SUPPLIED DATA.
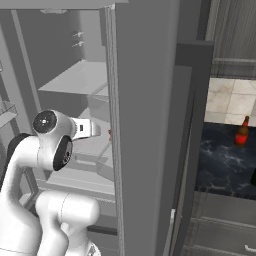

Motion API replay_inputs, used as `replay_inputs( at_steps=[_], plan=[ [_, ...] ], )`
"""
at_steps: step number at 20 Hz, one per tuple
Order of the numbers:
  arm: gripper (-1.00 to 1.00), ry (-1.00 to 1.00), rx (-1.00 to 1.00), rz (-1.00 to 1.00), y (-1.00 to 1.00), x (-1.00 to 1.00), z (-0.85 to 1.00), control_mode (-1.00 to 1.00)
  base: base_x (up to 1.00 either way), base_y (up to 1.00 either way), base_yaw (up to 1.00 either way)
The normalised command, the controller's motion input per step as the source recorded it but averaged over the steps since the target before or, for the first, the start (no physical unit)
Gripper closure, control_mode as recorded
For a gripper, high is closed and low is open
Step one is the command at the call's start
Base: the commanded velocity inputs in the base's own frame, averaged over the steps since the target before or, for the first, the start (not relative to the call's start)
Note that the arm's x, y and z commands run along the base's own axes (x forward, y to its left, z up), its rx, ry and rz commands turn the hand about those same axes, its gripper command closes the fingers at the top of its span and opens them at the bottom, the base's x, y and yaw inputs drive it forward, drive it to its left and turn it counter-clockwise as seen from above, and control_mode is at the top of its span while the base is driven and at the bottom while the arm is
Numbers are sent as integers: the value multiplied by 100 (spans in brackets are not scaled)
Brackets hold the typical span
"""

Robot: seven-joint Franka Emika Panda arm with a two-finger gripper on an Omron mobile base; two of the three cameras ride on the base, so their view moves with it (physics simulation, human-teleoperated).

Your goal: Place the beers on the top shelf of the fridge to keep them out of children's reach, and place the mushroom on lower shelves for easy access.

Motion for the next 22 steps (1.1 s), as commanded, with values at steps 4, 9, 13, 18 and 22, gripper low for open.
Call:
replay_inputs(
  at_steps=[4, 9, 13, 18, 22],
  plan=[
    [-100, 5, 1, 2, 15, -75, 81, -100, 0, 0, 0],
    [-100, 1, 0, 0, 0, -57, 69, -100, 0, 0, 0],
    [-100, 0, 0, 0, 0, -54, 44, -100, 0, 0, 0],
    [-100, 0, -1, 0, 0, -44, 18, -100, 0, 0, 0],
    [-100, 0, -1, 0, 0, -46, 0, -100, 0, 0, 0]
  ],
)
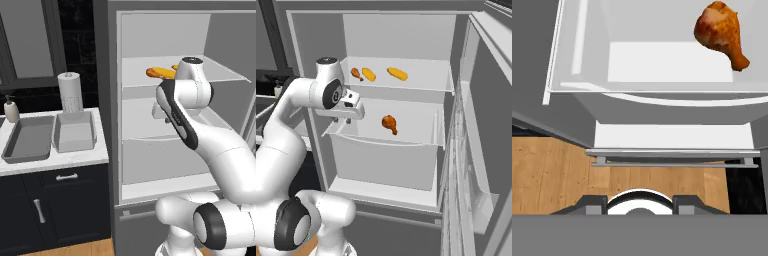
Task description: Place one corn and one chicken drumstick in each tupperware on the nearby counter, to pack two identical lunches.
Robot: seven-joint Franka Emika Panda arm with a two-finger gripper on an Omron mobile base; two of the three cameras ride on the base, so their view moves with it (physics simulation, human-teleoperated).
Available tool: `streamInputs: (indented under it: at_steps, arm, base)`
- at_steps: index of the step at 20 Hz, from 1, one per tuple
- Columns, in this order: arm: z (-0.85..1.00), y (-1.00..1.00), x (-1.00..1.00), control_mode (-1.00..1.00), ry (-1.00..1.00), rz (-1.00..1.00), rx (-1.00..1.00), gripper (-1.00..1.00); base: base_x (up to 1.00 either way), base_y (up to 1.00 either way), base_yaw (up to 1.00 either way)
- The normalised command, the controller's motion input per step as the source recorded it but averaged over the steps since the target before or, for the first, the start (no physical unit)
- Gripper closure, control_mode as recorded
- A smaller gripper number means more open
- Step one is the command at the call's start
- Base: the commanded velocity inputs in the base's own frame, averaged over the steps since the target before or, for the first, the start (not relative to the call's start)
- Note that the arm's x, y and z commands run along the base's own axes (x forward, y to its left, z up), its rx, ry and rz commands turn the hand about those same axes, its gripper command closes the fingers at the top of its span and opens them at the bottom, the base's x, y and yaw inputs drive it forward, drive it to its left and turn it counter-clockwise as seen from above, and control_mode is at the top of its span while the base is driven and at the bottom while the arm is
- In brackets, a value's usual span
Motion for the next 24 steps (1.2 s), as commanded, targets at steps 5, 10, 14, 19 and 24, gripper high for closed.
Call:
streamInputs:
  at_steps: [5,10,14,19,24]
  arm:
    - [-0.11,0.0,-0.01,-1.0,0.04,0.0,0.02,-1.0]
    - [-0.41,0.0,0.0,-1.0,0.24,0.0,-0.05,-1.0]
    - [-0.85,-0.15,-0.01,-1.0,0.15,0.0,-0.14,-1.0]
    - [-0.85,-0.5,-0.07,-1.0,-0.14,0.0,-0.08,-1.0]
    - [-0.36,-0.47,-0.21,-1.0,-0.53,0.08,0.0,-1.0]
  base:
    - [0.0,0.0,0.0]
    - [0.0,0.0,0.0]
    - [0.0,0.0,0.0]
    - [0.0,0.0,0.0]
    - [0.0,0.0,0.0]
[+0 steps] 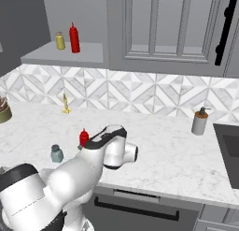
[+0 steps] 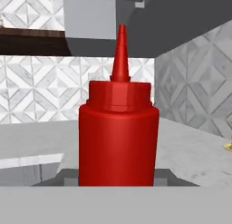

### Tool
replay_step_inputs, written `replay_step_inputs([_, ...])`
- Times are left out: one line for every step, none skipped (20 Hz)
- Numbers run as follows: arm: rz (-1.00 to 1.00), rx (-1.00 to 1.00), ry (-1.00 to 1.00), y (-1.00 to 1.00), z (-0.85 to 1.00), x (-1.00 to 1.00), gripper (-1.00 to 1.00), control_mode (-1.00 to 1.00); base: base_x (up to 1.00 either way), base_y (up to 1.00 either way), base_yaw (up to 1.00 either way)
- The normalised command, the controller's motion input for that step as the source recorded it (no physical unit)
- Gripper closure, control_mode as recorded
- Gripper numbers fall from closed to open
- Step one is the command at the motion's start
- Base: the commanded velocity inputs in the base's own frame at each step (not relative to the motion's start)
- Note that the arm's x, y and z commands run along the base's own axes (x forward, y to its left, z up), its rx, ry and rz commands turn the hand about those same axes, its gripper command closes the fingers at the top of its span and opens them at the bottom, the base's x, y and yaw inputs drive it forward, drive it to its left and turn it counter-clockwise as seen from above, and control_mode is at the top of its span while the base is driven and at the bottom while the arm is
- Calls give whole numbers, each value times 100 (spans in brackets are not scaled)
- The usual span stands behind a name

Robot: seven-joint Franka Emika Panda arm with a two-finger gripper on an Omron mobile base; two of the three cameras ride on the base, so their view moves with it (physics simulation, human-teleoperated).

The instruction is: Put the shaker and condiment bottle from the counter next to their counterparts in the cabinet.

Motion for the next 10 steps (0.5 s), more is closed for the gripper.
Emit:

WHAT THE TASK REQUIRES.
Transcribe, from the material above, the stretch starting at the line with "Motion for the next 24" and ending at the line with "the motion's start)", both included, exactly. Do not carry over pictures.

EXERCISE RESPONSE.
Motion for the next 24 steps (1.2 s), as commanded, targets at steps 5, 10, 14, 19 and 24, gripper high for closed.
Call:
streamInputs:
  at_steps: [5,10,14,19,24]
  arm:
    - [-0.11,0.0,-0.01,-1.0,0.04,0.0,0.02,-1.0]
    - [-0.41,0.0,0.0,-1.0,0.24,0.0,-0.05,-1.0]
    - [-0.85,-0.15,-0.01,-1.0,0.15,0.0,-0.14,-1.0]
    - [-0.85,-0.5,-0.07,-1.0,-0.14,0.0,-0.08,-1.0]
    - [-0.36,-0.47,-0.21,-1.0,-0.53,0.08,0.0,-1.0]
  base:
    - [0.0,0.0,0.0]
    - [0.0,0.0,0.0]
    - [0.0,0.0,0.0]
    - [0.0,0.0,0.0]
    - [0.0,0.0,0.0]
[+0 steps] 
[+0 steps] 

### Tool
replay_step_inputs, written `replay_step_inputs([_, ...])`
- Times are left out: one line for every step, none skipped (20 Hz)
- Numbers run as follows: arm: rz (-1.00 to 1.00), rx (-1.00 to 1.00), ry (-1.00 to 1.00), y (-1.00 to 1.00), z (-0.85 to 1.00), x (-1.00 to 1.00), gripper (-1.00 to 1.00), control_mode (-1.00 to 1.00); base: base_x (up to 1.00 either way), base_y (up to 1.00 either way), base_yaw (up to 1.00 either way)
- The normalised command, the controller's motion input for that step as the source recorded it (no physical unit)
- Gripper closure, control_mode as recorded
- Gripper numbers fall from closed to open
- Step one is the command at the motion's start
- Base: the commanded velocity inputs in the base's own frame at each step (not relative to the motion's start)

That concludes the answer.